As of January 2023, six countries have populations projected to be in Catastrophe (Integrated Food Security Phase Classification [IPC]/Cadre Harmonisé [CH] Phase 5), with around 815,000 people facing an immediate threat of starvation, the majority of whom are in Somalia. It is vital to step up prevention and anticipation efforts to address this alarming food security outlook.
The impact of climate change on agriculture is causing significant challenges for smallholder farmers in low- and lower-middle-income countries. According to data from 2008 to 2018, agriculture accounted for 26 percent of the overall economic impact of natural hazard-induced disasters in these countries. In the case of drought alone, this figure increases to 82 percent.
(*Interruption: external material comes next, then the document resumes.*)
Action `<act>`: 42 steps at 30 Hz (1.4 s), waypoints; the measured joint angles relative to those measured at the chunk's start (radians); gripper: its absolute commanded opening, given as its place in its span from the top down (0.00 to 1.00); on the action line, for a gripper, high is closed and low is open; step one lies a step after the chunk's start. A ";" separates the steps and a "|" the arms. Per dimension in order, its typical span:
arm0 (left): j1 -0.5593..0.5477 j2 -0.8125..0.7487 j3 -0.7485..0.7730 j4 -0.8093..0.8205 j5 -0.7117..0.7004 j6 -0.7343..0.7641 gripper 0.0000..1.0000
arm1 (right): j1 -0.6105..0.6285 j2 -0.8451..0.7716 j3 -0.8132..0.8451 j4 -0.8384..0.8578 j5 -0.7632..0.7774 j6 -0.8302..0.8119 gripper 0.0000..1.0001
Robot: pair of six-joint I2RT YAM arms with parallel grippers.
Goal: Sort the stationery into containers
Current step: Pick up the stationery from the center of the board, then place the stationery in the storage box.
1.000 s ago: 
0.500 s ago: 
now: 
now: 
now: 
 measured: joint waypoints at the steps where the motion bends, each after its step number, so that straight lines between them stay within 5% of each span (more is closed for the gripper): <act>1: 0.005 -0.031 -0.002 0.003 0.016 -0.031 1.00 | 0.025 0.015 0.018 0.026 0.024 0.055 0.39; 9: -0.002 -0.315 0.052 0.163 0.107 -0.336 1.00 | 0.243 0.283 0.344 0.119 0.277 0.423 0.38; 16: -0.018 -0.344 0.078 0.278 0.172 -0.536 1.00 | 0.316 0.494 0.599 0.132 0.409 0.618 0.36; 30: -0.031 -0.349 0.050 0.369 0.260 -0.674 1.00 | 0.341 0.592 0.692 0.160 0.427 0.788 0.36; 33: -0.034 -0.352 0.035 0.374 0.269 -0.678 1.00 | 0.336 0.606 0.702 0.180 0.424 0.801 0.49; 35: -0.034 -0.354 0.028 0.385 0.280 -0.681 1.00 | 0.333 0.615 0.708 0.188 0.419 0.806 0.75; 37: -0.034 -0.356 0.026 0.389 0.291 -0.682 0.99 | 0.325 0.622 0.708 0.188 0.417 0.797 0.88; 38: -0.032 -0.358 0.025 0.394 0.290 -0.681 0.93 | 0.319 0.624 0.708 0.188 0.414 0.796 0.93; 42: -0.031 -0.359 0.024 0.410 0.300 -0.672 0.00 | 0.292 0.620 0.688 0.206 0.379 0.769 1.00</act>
In 2022, extreme weather events driven by climate change interacted with existing vulnerabilities and shocks, exacerbating the situation for many vulnerable communities. In the Horn of Africa, between 23 and 26 million people were projected to require urgent humanitarian assistance, with acute hunger expected to continue to intensify due to an anticipated sixth consecutive season of drought starting in February 2023.
It is important to note that El Niño events are unpredictable, and while there is a possibility of such an event occurring in the second half of 2023, it is still too early to make definitive predictions about its potential impacts.
However, it is true that El Niño events have been associated with a range of climate extremes, including droughts and floods, that can have significant impacts on agriculture and food security in different regions of the world. Climate models and monitoring systems will continue to be closely monitored in the coming months to better understand the likelihood and potential impacts of an El Niño event.